There's an informal pattern used by several products at Microsoft to organize assemblies in predominantly contracts (Definitions) and Implementations. There are several benefits, such that you have consumers mostly referencing the contracts assemblies and are more free to change the implementation.

Another benefit is flattening the build graph. If you directly reference an implementation assembly, you have to rebuild your assembly every time it changes (which is presumably often). If you instead reference the contract assembly, it doesn't change nearly as often, and this lets you avoid rebuilding your projects unnecessarily.

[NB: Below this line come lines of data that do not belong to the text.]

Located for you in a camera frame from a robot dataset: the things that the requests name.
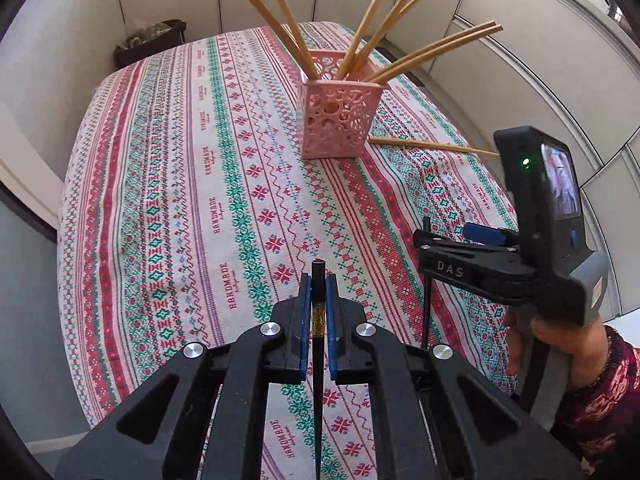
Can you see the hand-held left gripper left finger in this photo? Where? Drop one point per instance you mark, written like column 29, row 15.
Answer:
column 302, row 320

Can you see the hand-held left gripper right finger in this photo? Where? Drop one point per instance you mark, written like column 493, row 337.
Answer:
column 330, row 320

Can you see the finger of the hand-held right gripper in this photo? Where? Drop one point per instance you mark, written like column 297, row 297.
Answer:
column 480, row 232
column 450, row 265

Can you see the black chopstick with gold band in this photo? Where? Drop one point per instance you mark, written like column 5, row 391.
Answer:
column 426, row 310
column 318, row 360

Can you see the pink perforated plastic basket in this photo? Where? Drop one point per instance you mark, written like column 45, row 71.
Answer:
column 340, row 120

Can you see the person's right forearm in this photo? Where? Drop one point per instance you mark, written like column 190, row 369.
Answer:
column 605, row 410

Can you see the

Examples of Definitions/Implementations split:

  1. Visual Studio Editor - at authoring time, the implementation for each feature is in its own *.Implementation.dll however at deployment time all Implementation.dll assemblies are merged into a single Microsoft.VisualStudio.Platform.VSEditor.dll via a consolidation process (which could be ILMerge/ILRepack, or having a single giant .csproj which includes all the .cs files from all implementations)

  2. MSBuild - Microsoft.Build.Framework.dll is an example of a contracts assembly with primarily interface and type definitions. The bulk of the implementation goes into Microsoft.Build.dll which depends on the Framework.dll

  3. CPS - Microsoft.VisualStudio.ProjectSystem.Implementation.dll is the implementation details, Microsoft.VisualStudio.ProjectSystem.dll is more of a contracts assembly, however the separation is not as strict here.

Notably, Roslyn doesn't use the Def/Impl split, but I can't remember the reasons.